Chapter 17 of 30 · 1871 words · ~9 min read

CHAPTER XVII

THE BIRD OF FREEDOM

The more the unfortunate victim of Oriole's skill struggled, the harder the pony dragged back upon the rope. And for a few moments the girl did not know what to do.

"Aw, let up! Yow--yowie!" yelled the person caught with the stump within the noose of Oriole's lariat. "What do you think you're doin'? Aw, quit it! Let up!"

It could not be doubted that the victim was being most unmercifully squeezed. With his last yelp his breath seemed to be quite expelled from his lungs. Oriole was frightened. She started Molly forward and thus loosened the strain on the lariat.

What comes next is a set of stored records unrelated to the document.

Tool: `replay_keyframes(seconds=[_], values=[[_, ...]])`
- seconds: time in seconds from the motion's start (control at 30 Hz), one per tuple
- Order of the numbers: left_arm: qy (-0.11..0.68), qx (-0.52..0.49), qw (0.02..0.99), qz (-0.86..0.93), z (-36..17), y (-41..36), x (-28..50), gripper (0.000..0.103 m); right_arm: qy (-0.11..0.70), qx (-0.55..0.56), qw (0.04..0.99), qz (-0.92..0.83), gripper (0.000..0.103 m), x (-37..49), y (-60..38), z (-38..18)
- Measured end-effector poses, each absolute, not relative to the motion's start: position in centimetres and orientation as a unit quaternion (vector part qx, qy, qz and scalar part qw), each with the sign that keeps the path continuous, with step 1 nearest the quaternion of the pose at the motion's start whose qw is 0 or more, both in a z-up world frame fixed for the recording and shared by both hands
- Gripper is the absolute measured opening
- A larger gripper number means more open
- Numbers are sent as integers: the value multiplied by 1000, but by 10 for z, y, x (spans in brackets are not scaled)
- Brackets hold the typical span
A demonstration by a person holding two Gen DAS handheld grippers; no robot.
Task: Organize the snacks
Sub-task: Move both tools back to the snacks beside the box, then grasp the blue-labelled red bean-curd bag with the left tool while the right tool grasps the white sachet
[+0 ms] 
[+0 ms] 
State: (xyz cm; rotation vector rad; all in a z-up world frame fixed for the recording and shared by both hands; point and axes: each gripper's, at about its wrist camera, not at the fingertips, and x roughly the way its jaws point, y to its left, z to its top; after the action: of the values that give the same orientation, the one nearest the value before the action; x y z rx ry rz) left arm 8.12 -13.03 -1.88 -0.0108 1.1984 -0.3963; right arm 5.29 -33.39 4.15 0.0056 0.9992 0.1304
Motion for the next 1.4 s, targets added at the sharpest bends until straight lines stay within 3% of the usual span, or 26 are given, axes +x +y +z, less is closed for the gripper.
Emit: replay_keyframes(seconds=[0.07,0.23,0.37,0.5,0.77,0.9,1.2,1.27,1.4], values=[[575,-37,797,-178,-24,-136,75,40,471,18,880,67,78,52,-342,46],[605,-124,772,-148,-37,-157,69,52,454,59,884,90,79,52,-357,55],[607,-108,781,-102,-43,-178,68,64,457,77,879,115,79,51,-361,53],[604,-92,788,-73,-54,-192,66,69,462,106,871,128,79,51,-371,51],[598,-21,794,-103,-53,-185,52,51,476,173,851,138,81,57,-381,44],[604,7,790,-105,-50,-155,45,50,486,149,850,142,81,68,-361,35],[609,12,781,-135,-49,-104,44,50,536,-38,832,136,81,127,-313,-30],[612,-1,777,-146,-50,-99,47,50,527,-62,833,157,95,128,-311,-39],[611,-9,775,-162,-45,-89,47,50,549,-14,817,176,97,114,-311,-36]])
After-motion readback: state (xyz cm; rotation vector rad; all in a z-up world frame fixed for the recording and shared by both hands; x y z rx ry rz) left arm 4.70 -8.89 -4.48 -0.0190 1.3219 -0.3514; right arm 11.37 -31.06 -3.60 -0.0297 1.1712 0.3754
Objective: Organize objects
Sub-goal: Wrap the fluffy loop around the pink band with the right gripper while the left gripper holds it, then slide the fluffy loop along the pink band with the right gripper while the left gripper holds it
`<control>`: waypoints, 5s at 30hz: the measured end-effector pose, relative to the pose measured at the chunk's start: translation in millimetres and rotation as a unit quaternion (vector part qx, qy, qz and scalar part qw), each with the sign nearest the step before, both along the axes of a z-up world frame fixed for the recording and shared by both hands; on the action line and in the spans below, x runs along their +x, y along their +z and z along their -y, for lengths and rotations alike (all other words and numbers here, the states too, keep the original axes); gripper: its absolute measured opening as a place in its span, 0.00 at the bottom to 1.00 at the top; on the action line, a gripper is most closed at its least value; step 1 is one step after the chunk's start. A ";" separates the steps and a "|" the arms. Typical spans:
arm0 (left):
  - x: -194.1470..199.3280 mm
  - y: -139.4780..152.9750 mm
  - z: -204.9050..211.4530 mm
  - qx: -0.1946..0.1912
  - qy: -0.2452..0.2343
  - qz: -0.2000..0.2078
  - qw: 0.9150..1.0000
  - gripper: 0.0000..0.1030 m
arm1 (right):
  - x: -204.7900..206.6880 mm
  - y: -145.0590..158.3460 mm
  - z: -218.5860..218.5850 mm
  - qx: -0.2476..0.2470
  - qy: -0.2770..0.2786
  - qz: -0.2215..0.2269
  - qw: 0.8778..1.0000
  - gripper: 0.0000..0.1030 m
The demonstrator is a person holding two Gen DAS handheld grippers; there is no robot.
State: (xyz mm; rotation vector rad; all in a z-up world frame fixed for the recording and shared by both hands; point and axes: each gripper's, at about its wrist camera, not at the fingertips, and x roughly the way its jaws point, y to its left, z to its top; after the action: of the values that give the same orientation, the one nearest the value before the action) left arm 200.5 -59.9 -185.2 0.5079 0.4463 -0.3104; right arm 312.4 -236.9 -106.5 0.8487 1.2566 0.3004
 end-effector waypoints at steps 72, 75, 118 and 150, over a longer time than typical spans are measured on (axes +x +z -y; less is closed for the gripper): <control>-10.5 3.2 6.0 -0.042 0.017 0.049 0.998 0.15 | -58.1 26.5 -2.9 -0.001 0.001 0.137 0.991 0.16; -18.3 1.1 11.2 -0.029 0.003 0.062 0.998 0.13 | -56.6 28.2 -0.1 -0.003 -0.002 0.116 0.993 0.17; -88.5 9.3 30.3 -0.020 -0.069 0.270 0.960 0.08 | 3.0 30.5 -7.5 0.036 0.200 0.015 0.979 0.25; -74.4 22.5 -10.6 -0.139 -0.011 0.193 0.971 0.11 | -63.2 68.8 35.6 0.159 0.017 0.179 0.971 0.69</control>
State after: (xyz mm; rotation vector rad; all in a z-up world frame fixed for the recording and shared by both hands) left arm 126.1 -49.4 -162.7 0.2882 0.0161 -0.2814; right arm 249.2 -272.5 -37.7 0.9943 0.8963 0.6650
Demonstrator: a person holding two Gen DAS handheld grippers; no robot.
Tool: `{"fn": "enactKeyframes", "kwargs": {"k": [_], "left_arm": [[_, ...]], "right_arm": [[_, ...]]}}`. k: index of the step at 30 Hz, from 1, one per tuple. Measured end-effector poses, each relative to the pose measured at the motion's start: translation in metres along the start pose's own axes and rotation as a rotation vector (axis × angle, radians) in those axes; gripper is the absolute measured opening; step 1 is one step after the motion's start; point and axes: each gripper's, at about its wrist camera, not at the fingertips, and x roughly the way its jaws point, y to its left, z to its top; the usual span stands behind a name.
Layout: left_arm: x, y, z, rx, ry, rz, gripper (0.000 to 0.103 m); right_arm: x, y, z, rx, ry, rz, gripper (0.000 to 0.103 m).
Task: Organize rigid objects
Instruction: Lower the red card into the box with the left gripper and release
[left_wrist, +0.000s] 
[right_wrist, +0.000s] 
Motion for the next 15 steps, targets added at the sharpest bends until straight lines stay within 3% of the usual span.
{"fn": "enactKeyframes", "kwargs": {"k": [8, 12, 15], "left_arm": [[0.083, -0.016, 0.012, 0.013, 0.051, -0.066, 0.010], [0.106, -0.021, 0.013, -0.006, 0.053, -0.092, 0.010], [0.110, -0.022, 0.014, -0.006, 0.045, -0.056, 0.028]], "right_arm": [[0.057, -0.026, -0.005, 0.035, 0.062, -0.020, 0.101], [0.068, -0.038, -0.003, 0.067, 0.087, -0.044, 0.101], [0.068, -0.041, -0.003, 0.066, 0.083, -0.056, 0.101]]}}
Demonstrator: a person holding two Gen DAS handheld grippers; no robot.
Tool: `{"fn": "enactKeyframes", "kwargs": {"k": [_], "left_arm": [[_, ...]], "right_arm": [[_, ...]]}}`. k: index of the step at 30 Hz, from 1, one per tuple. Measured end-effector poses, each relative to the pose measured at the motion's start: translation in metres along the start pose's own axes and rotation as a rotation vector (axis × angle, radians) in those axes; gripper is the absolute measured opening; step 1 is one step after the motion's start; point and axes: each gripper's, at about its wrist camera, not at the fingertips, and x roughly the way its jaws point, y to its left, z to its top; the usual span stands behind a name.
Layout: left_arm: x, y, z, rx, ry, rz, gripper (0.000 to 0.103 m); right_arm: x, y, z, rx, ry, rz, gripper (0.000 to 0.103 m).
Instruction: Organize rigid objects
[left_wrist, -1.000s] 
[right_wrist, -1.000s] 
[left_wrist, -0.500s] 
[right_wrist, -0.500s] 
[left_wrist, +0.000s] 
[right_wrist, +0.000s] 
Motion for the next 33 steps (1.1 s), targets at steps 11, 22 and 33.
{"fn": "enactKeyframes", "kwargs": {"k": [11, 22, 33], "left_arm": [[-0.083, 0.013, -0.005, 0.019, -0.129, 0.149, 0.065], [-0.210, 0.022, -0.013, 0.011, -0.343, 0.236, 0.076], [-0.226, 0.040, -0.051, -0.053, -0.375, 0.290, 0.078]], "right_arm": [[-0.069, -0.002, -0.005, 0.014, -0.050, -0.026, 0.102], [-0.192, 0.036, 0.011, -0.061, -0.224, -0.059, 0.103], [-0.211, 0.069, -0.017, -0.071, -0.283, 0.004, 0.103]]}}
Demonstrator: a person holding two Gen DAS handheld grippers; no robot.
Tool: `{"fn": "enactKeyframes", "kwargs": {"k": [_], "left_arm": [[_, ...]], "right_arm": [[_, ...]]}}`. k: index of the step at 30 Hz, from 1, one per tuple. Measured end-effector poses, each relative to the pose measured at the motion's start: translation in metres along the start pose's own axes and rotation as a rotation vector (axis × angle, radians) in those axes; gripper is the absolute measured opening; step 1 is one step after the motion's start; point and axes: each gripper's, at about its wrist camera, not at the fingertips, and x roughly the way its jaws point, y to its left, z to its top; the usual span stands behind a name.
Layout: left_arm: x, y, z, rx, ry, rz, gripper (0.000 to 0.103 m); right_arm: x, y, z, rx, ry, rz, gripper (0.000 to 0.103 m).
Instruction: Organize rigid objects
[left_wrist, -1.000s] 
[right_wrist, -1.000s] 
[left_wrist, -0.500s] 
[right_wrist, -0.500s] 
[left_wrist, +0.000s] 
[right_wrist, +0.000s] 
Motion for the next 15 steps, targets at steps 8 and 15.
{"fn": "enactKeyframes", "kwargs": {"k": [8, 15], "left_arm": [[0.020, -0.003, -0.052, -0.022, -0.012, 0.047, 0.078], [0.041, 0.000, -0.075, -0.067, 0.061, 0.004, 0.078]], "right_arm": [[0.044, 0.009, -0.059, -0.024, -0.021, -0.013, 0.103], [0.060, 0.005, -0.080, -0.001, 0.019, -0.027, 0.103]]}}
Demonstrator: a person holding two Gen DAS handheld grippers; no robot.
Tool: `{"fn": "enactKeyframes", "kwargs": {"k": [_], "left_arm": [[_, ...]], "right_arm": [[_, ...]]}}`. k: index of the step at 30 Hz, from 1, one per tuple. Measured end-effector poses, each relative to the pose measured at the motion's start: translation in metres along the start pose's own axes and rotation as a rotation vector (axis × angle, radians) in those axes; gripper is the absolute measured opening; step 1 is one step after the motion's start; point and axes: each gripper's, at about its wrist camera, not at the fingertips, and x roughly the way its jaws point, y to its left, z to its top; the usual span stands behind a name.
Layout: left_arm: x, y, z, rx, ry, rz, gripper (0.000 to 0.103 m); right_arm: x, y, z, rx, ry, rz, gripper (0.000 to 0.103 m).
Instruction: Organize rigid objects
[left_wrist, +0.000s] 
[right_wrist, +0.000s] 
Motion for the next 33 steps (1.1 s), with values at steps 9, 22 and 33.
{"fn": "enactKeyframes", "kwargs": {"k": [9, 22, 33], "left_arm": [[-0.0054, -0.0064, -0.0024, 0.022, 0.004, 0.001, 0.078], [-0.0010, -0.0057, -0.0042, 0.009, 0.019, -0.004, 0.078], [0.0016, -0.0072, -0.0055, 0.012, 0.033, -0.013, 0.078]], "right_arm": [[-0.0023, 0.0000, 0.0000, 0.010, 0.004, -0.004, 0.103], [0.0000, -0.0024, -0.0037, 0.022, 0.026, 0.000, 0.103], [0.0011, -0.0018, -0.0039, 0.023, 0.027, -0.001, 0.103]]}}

"My goodness! who can it be?" the girl cried.

"Ugh! oh!" came from behind the stump. "Do you want to choke me to death?"

A tousled head appeared around the side of the stump. Oriole drew Molly to a halt. She stared at the brown face--although it was red with anger as well as tanned. The eyes framed by the hair sparkled with wrath. Nor could she blame the victim for being thus excited.

But what amazed Oriole the most and held her at that spot on her pony was the wonder which rose through her recognition of the victim of her skill with the lariat.

"My goodness!" she exclaimed again, but faintly, "if it isn't--it _is_--Teddy Ford! What were you doing behind that stump?"

"Hullo!" ejaculated the boy, and he struggled out of the noose of the rope and appeared from behind the target of Oriole's attempt at "roping."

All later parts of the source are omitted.